What needs to be done: Look below for the line containing "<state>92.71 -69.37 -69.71"; from there, print each line exactly up to and including the line containing "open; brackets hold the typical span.", and stop.

(Data items)
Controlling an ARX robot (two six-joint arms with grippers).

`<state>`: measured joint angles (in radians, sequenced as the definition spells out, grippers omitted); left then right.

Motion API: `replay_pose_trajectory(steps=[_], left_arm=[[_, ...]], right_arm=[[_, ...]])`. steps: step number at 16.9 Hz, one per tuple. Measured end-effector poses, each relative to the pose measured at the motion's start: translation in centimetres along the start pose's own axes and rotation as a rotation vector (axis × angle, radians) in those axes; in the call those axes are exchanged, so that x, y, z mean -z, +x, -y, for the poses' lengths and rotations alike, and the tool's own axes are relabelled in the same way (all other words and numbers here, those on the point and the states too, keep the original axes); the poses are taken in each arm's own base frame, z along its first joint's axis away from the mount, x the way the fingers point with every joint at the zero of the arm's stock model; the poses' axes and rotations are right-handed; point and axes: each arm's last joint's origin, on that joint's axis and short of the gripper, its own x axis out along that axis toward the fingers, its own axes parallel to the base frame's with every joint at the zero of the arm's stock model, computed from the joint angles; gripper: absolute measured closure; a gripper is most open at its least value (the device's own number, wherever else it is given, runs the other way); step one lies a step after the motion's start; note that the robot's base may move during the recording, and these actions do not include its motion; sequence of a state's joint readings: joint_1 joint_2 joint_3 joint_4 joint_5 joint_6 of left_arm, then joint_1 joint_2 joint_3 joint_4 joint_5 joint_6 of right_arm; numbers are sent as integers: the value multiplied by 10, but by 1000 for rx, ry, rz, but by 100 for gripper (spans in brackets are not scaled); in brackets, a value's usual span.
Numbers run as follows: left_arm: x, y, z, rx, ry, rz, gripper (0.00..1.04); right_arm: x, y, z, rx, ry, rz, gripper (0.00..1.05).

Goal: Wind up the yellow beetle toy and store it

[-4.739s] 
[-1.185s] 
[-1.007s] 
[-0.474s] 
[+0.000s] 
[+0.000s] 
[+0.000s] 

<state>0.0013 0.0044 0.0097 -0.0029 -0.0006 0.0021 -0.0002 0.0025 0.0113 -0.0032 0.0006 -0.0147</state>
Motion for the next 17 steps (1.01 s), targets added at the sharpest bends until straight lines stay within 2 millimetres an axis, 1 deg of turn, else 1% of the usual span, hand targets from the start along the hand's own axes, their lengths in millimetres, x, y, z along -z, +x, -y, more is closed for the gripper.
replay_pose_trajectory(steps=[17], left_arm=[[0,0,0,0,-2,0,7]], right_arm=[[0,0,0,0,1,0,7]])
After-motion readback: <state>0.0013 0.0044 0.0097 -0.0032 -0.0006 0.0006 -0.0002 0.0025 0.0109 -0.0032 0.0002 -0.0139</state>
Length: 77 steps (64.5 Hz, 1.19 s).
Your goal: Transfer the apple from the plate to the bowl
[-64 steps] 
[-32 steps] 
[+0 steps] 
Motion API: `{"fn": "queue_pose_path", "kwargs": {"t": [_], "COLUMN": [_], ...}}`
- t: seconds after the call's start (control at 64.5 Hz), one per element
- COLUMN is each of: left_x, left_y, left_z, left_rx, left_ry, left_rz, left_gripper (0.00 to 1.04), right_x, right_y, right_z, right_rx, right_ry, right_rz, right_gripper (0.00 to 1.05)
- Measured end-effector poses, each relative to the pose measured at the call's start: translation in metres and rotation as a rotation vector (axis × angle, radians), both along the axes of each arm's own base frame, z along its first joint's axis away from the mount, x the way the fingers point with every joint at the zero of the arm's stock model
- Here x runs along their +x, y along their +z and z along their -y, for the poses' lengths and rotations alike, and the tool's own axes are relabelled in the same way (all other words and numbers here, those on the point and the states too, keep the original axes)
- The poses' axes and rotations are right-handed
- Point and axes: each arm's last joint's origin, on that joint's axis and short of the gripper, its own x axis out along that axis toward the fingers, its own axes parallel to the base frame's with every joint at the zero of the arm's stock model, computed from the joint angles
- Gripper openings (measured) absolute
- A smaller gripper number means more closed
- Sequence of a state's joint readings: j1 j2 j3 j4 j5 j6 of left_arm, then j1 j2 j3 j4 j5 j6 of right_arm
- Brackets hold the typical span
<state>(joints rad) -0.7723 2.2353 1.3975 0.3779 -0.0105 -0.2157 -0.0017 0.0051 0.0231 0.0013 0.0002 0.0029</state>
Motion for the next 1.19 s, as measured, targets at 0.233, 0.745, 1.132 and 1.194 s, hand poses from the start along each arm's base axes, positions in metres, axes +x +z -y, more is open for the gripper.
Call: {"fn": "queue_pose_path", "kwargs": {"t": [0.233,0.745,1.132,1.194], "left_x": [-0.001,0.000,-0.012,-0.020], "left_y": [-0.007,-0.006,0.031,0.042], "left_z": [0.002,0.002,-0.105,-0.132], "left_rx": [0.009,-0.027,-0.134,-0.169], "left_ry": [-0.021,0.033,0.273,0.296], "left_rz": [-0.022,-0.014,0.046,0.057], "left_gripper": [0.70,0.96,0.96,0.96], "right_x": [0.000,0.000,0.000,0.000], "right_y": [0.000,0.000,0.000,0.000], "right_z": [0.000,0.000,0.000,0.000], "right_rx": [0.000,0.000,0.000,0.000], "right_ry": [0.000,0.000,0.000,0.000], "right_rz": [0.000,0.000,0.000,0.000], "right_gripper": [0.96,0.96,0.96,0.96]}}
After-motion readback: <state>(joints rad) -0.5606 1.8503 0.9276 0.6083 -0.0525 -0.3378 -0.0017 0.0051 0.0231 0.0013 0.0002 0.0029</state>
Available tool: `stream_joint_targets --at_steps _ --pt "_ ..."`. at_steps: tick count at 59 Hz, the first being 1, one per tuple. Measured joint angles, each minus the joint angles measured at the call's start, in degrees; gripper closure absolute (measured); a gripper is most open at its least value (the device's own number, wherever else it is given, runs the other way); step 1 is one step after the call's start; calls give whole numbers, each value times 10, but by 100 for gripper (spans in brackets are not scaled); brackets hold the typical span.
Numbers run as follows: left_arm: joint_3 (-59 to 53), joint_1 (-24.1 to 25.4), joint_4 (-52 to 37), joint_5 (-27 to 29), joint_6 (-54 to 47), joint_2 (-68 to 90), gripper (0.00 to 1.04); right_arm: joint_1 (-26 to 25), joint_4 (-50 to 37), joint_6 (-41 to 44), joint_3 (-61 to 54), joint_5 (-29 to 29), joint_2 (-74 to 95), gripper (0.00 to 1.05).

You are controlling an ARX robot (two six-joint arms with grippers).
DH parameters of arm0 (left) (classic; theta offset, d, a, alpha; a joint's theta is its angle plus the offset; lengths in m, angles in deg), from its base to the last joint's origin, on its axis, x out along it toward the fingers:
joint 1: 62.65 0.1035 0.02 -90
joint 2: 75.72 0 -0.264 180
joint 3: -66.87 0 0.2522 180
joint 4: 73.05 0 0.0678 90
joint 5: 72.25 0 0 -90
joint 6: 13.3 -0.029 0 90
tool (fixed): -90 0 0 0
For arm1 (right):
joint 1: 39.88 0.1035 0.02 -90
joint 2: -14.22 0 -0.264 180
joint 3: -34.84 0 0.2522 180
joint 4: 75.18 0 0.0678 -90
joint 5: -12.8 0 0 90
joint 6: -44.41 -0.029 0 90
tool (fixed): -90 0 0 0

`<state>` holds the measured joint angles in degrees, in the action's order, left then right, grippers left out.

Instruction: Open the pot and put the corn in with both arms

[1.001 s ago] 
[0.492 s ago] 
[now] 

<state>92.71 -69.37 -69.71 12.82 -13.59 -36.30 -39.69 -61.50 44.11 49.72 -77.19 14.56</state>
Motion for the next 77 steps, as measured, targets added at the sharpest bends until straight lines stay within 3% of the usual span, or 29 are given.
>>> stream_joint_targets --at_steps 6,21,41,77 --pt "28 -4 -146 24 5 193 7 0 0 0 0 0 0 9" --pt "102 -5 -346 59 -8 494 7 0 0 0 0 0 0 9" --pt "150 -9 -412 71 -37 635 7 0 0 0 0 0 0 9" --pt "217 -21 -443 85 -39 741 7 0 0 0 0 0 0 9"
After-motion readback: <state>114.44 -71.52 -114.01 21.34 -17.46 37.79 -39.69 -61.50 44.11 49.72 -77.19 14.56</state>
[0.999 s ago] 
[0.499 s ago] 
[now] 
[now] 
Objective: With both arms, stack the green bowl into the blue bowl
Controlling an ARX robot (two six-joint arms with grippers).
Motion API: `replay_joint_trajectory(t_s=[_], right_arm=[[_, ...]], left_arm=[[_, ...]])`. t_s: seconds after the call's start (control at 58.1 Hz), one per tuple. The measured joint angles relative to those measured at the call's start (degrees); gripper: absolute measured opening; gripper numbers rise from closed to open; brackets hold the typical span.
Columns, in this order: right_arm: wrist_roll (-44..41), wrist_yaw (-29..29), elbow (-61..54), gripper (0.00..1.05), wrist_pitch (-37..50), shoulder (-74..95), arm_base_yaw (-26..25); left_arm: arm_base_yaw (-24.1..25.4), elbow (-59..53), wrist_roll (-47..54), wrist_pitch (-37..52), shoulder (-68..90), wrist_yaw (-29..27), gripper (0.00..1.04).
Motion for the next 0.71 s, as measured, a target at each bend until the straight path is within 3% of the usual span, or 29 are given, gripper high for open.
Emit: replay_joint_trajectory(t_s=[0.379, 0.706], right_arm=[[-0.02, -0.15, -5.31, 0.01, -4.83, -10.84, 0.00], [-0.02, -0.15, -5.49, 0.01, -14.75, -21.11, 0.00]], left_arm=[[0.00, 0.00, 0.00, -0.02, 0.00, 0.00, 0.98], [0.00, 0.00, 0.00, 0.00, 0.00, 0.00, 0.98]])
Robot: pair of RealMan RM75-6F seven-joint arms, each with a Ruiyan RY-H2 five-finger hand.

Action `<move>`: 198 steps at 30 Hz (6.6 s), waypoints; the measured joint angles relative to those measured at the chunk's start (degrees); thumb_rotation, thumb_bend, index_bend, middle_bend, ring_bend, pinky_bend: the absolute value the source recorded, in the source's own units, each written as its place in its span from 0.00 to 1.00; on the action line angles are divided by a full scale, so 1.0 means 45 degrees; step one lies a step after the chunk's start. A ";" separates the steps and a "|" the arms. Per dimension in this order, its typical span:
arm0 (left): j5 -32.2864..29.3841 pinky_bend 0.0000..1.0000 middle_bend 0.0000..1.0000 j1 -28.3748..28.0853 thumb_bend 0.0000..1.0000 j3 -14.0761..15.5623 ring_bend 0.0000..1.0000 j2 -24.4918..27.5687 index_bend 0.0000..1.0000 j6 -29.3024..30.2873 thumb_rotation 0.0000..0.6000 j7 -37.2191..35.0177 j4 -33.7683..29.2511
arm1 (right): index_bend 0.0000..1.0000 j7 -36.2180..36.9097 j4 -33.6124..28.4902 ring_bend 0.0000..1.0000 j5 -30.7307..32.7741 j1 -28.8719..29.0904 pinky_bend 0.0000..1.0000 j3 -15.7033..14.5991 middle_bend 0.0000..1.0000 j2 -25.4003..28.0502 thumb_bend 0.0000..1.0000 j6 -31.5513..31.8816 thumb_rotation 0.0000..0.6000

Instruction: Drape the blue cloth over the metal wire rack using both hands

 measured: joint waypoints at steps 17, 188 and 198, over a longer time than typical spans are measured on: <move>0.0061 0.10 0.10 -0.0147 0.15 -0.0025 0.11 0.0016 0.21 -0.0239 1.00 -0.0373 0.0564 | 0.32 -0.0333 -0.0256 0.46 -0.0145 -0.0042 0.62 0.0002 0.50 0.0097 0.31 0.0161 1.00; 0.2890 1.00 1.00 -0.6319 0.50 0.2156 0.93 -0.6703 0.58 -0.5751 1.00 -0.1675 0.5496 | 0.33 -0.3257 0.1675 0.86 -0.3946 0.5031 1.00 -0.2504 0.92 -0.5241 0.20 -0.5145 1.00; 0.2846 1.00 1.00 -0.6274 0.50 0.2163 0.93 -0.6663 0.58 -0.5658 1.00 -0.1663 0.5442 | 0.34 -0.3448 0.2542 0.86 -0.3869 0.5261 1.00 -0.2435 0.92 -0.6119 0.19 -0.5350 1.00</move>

Solution to the problem:
<state>92.71 -69.37 -69.71 12.82 -13.59 -36.30 -39.69 -61.50 44.11 49.72 -77.19 14.56</state>
Motion for the next 77 steps, as measured, targets added at the sharpest bends until straight lines stay within 3% of the usual span, or 29 are given.
>>> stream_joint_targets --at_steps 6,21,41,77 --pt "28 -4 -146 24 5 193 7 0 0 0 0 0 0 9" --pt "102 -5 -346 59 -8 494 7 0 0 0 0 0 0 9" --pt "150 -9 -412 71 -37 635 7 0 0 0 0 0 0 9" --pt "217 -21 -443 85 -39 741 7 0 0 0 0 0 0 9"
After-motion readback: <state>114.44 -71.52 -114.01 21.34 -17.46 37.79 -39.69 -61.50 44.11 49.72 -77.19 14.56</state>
[0.999 s ago] 
[0.499 s ago] 
[now] 
[now] 
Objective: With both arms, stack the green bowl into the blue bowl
Controlling an ARX robot (two six-joint arms with grippers).
Motion API: `replay_joint_trajectory(t_s=[_], right_arm=[[_, ...]], left_arm=[[_, ...]])`. t_s: seconds after the call's start (control at 58.1 Hz), one per tuple. The measured joint angles relative to those measured at the call's start (degrees); gripper: absolute measured opening; gripper numbers rise from closed to open; brackets hold the typical span.

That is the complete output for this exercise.